Scan the records for lines with the string "follows". Say how many there are, and add nothing.

[Dataset excerpts]
Start of Block
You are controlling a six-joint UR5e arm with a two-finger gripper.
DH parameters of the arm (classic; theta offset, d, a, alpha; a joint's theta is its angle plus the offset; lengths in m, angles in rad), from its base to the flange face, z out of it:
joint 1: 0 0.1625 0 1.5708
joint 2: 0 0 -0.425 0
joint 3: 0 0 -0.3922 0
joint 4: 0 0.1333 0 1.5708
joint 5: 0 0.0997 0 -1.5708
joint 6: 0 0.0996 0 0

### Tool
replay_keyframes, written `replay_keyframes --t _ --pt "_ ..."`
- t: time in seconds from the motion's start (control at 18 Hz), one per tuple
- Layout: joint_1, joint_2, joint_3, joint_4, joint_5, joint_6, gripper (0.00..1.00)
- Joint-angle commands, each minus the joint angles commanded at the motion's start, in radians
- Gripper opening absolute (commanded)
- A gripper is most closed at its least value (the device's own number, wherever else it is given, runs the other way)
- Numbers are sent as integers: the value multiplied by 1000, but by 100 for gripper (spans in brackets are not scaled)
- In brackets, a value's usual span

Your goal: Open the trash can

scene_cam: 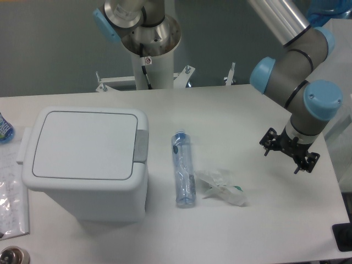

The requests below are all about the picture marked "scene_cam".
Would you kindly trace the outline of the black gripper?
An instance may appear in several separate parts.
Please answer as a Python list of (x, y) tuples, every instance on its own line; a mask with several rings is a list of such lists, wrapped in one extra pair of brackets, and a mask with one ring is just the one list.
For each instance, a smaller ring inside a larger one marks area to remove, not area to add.
[(309, 144), (300, 144), (297, 137), (291, 139), (286, 133), (279, 135), (273, 128), (268, 129), (259, 144), (265, 149), (264, 156), (270, 151), (281, 151), (291, 157), (297, 165), (294, 174), (299, 171), (311, 173), (320, 158), (320, 154), (308, 152)]

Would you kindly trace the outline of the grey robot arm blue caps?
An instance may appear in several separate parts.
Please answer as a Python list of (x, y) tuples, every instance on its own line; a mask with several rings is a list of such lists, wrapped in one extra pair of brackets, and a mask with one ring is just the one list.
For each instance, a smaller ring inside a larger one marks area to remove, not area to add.
[[(279, 60), (266, 57), (253, 69), (250, 84), (288, 110), (282, 133), (269, 129), (260, 144), (291, 157), (298, 171), (312, 172), (319, 154), (309, 148), (342, 105), (340, 88), (307, 77), (334, 49), (333, 34), (312, 27), (292, 1), (251, 1), (250, 5), (285, 48)], [(173, 52), (181, 38), (178, 22), (165, 13), (164, 1), (105, 1), (93, 11), (100, 32), (121, 42), (133, 59), (139, 90), (174, 88)]]

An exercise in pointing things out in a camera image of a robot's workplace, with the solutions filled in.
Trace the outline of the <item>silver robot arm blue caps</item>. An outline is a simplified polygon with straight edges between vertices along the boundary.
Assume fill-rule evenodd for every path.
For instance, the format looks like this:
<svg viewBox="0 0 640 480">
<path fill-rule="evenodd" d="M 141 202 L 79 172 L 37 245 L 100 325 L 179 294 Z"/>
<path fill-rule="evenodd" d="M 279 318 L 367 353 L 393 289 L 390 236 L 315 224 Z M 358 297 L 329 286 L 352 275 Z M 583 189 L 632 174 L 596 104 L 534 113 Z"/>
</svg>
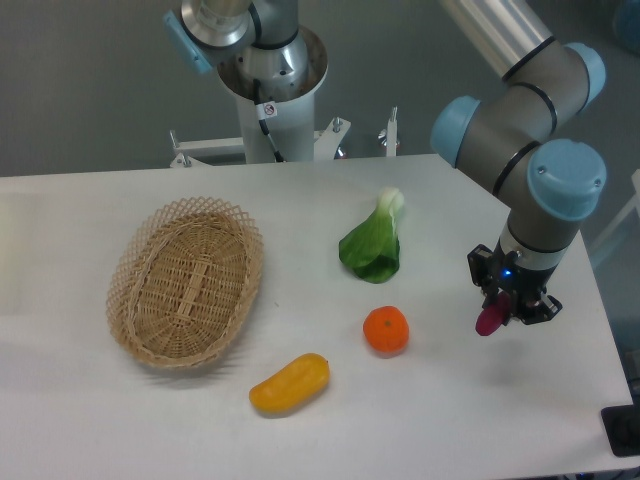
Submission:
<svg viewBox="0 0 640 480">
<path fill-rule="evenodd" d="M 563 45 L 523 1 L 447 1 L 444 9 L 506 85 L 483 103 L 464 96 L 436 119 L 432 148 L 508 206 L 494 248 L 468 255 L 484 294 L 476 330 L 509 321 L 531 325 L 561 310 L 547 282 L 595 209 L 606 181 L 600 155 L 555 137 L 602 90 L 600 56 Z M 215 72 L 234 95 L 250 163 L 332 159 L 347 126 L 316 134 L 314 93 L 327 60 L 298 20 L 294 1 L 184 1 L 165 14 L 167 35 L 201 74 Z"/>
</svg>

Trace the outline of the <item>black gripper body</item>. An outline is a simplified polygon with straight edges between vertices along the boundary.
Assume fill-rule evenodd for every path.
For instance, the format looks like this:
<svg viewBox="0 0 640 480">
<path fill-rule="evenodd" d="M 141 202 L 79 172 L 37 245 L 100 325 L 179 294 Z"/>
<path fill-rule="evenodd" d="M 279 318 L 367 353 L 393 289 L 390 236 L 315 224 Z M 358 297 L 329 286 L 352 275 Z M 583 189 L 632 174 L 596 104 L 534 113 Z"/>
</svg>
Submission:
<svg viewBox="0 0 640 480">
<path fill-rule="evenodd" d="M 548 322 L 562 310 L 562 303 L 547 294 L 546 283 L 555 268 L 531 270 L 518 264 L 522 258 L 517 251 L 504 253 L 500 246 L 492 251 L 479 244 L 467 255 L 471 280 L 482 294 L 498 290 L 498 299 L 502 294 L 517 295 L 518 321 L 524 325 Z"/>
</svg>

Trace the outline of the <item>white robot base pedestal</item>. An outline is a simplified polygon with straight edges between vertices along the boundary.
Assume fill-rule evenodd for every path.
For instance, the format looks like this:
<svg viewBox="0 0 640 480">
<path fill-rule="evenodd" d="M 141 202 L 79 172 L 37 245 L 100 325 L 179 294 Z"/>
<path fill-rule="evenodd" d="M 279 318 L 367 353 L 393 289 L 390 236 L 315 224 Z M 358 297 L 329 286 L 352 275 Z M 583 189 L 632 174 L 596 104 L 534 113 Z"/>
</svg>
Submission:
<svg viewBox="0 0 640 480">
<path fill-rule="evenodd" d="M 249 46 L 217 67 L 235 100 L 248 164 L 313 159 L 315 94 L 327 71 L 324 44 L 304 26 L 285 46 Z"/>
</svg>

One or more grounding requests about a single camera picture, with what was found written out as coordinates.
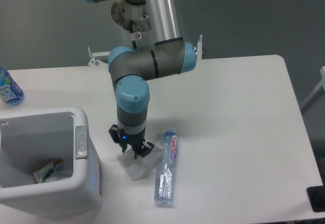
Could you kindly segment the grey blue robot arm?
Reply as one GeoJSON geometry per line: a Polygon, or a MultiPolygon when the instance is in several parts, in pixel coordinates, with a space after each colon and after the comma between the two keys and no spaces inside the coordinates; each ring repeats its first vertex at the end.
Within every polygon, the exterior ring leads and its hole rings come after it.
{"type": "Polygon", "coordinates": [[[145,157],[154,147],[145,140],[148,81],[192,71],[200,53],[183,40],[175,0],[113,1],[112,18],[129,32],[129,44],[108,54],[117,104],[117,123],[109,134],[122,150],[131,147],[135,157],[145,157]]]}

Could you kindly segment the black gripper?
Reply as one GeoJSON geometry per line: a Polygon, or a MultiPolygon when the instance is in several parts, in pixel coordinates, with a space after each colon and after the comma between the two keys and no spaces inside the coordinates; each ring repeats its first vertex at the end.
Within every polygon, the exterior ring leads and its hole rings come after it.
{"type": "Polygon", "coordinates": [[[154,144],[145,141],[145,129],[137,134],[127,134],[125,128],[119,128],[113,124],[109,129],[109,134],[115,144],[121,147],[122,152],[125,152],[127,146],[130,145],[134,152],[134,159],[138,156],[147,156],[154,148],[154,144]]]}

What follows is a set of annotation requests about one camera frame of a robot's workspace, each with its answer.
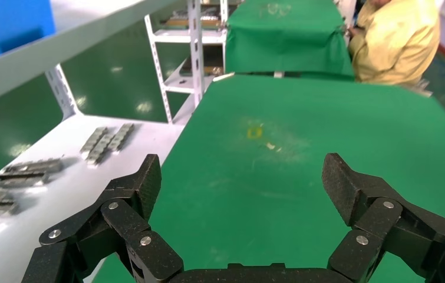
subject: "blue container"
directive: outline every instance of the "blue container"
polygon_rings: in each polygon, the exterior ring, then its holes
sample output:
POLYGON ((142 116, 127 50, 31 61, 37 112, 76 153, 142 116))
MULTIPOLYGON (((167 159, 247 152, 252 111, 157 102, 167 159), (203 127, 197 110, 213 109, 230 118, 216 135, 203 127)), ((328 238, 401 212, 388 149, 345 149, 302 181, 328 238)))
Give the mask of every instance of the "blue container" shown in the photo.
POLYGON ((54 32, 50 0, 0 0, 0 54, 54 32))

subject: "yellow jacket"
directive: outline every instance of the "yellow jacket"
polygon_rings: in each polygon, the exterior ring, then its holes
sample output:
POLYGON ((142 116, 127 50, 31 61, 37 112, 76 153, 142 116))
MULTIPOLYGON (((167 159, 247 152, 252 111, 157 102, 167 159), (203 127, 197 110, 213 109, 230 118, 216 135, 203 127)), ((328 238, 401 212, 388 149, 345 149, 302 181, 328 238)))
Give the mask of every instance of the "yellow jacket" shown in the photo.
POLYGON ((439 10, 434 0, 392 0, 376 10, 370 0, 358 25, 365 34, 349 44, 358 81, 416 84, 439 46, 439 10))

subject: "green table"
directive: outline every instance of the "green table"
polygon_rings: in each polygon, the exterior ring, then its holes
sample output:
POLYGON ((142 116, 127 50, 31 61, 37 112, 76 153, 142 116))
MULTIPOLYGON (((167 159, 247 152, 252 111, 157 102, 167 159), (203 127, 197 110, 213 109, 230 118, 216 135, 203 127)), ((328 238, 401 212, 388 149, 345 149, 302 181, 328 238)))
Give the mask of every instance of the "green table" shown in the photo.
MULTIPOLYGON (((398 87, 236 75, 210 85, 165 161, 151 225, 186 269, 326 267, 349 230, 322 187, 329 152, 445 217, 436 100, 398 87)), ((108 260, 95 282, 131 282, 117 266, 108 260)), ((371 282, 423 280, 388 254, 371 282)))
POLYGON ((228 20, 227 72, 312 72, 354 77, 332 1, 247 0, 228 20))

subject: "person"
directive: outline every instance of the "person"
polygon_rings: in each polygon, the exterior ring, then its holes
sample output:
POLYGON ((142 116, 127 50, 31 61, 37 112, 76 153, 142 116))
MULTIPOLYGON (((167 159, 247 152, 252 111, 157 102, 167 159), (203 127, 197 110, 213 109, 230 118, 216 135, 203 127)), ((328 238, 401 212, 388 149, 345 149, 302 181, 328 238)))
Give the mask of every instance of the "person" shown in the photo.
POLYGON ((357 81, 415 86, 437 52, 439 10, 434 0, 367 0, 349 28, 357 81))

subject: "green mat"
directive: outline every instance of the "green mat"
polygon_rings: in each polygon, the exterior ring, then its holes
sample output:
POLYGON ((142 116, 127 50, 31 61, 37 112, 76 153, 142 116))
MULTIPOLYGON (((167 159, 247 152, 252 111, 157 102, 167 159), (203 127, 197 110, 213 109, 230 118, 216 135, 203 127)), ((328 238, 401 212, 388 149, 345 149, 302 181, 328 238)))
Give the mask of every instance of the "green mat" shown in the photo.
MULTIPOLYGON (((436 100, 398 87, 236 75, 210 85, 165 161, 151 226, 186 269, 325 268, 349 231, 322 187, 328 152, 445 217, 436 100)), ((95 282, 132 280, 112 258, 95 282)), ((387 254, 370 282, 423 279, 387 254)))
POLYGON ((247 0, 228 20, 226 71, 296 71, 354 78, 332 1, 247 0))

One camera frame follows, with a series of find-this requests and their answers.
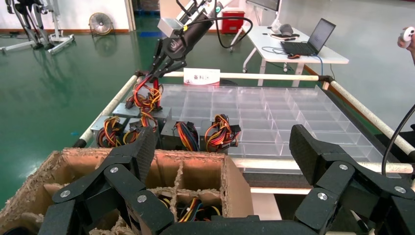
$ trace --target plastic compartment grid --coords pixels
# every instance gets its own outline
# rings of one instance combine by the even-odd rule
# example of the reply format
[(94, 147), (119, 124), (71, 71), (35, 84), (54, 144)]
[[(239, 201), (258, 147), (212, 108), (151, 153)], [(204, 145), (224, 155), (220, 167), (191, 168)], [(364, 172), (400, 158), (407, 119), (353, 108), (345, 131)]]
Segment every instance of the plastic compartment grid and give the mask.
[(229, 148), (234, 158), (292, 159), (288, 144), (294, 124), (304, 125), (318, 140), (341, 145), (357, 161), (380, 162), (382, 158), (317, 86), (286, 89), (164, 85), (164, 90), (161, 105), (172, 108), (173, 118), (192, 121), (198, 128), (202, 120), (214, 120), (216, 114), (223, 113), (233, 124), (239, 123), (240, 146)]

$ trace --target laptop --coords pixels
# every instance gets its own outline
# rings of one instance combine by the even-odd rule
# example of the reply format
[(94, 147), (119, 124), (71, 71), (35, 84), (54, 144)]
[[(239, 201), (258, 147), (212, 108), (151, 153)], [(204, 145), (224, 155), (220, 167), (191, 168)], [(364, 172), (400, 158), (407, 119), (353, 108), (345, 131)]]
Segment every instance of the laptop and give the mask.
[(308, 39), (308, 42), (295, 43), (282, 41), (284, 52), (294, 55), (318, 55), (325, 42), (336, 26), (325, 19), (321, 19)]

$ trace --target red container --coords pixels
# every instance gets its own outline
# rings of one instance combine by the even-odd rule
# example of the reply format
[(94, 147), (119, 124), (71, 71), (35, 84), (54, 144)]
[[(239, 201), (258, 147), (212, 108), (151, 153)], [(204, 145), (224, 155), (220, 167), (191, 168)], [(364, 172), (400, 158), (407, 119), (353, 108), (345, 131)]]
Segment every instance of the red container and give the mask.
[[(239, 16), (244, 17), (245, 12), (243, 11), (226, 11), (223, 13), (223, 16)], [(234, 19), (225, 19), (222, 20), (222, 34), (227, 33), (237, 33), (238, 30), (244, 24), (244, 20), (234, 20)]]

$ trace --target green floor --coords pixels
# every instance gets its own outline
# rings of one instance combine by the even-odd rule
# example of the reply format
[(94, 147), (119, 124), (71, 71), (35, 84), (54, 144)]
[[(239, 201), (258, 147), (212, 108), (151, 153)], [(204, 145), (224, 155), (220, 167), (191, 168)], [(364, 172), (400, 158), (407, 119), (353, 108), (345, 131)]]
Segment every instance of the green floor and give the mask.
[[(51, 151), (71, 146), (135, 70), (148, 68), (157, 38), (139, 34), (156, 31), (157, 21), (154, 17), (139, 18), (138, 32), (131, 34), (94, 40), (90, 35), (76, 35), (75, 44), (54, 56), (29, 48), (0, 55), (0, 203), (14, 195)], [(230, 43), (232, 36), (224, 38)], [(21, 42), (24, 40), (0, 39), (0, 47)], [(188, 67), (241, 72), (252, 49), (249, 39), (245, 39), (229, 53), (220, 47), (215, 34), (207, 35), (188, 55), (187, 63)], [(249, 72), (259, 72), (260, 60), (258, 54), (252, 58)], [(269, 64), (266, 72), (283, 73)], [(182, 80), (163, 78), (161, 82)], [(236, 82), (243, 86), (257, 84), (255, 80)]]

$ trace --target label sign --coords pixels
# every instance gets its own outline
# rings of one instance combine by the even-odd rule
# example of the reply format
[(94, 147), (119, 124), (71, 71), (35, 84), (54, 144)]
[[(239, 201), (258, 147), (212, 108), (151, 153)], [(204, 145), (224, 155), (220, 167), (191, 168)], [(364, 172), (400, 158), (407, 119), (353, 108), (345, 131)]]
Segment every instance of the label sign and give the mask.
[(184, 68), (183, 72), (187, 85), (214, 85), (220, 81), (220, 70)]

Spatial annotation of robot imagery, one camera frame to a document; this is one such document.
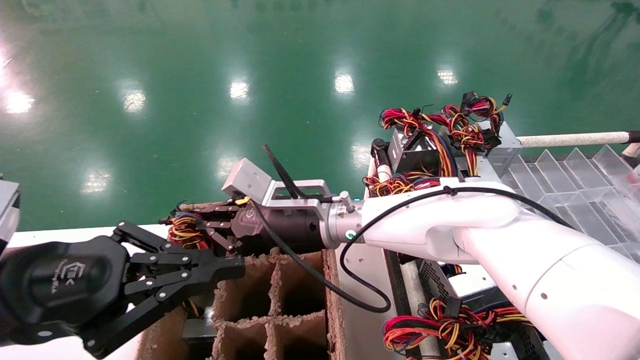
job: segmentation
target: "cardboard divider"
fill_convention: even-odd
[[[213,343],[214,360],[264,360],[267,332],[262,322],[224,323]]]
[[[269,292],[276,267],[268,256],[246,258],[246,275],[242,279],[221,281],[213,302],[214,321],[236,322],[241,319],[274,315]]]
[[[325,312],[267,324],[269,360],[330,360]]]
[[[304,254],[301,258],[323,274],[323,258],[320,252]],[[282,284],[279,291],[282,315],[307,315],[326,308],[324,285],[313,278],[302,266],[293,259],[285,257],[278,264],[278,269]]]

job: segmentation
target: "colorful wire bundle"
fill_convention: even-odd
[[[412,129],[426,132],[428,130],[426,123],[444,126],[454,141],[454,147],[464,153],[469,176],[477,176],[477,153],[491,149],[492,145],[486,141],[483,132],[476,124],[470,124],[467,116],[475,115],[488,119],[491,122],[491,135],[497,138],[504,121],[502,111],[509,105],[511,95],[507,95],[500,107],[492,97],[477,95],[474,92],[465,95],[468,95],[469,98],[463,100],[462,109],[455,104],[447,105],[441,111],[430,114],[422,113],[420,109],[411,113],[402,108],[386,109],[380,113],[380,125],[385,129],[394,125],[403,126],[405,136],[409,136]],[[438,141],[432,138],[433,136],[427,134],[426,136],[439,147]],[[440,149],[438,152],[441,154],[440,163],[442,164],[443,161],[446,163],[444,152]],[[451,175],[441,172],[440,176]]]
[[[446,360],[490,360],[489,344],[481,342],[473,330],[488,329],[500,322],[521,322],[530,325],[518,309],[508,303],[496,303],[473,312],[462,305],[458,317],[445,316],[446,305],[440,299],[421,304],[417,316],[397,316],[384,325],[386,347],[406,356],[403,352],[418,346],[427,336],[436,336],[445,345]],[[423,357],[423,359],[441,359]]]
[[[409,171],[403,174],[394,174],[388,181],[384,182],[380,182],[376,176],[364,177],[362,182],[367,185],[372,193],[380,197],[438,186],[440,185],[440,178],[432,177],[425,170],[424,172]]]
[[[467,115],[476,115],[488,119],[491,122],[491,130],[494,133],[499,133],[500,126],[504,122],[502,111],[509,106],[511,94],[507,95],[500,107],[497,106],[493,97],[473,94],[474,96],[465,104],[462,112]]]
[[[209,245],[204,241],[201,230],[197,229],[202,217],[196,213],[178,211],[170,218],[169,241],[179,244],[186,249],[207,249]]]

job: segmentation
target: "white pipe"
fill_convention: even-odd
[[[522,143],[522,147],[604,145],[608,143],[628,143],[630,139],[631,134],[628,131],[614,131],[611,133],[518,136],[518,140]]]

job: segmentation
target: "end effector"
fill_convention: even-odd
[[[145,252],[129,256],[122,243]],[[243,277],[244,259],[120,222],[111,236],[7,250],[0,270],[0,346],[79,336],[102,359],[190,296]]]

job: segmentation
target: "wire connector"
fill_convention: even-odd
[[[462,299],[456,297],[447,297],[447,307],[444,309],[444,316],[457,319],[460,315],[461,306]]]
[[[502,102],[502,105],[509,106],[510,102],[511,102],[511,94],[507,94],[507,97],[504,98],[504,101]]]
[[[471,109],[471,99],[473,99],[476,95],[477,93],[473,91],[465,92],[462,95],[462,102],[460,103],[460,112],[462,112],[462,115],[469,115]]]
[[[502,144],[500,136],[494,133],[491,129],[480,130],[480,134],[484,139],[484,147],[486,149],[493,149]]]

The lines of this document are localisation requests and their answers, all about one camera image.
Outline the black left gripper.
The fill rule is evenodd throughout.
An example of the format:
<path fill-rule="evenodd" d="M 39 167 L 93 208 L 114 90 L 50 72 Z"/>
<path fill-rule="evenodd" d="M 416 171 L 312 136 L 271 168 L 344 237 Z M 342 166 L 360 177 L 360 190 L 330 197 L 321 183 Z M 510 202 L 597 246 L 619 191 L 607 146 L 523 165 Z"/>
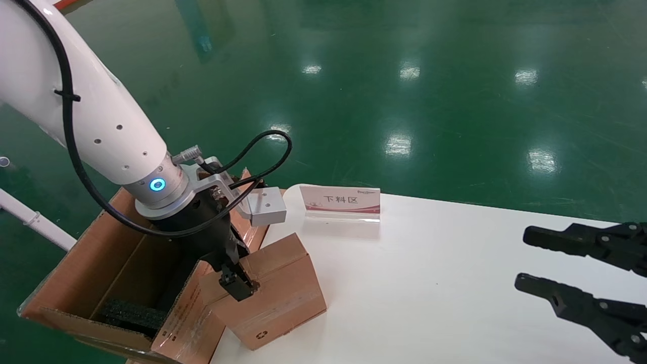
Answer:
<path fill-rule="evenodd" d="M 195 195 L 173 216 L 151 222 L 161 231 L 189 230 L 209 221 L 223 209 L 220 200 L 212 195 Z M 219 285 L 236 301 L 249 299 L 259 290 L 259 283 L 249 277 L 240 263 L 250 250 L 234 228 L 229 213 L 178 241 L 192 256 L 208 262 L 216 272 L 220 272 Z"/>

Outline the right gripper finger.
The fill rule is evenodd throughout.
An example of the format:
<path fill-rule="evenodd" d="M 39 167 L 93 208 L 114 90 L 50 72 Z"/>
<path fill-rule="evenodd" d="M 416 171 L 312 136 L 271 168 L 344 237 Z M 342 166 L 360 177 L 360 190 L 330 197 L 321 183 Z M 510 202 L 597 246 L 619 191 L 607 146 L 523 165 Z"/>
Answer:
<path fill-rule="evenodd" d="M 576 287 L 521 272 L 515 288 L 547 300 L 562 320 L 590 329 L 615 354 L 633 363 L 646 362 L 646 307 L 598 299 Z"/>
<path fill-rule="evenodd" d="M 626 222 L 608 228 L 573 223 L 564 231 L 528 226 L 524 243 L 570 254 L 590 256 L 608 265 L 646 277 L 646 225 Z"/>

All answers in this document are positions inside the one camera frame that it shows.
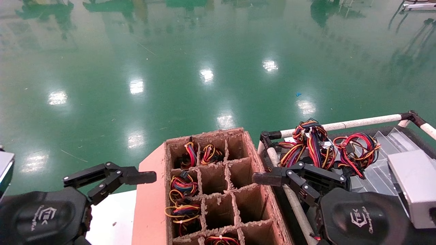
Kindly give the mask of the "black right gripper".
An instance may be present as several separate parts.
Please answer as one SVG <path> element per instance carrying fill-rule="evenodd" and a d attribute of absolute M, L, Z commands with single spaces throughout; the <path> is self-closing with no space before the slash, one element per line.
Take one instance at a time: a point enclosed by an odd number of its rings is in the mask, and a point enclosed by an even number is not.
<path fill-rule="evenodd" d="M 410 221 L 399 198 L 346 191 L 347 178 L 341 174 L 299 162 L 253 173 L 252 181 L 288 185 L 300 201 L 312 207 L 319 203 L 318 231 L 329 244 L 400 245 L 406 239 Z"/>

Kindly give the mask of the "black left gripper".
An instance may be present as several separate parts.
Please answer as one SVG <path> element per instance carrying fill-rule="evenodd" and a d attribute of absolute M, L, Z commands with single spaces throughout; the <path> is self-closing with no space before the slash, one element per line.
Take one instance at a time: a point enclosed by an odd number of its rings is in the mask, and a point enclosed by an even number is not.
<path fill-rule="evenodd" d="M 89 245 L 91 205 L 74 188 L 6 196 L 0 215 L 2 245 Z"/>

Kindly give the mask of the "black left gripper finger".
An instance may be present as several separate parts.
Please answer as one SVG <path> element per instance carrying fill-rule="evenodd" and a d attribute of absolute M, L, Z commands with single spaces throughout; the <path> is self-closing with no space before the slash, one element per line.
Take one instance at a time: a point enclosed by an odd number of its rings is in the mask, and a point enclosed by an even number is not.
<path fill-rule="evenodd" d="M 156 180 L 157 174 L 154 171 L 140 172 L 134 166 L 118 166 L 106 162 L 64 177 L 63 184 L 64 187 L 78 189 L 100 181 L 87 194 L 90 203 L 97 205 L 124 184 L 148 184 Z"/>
End of Block
- [Reply]: 2